(Entries taken from a collection)
* * * * * * *

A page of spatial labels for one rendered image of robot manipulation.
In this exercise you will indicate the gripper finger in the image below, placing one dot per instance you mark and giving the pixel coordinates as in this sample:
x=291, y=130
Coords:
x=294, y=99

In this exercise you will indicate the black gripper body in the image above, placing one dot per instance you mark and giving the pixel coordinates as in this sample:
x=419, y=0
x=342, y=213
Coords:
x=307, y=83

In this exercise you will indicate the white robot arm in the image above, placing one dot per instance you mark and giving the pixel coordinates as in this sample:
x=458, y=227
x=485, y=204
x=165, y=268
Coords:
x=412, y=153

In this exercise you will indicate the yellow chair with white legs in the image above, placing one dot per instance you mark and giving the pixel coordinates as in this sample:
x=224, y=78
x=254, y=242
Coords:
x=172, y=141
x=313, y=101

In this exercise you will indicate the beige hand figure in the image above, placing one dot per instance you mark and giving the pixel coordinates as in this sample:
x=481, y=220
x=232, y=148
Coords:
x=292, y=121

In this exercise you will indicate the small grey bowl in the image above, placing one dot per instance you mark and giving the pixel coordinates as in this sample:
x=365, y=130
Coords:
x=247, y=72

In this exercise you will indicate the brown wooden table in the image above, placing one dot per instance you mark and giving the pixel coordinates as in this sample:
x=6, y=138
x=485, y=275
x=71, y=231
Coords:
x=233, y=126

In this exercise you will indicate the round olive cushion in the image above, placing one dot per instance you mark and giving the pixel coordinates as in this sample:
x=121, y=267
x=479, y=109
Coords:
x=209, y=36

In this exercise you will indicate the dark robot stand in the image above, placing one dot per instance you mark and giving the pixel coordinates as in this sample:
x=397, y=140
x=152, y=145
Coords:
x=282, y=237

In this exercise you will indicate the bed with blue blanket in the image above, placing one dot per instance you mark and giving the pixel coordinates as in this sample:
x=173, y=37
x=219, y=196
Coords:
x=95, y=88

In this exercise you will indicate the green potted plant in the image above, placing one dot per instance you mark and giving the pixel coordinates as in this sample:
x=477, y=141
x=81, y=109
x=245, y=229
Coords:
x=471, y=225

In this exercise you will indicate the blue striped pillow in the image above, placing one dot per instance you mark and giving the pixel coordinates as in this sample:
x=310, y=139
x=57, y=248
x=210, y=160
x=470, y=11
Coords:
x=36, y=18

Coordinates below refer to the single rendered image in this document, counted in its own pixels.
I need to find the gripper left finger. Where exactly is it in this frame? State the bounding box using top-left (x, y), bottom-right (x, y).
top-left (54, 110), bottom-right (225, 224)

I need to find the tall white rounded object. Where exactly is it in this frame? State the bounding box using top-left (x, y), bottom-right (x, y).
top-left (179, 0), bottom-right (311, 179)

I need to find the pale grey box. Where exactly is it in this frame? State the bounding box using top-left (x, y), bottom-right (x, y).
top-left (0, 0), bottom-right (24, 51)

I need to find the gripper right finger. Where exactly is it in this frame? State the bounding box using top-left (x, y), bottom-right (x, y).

* * * * * * *

**Assignment**
Scan the entries and show every line in which the word "rendered" is found.

**Answer area**
A page of spatial labels for one rendered image of robot manipulation.
Coordinates below refer to the single rendered image in this document, counted in its own pixels.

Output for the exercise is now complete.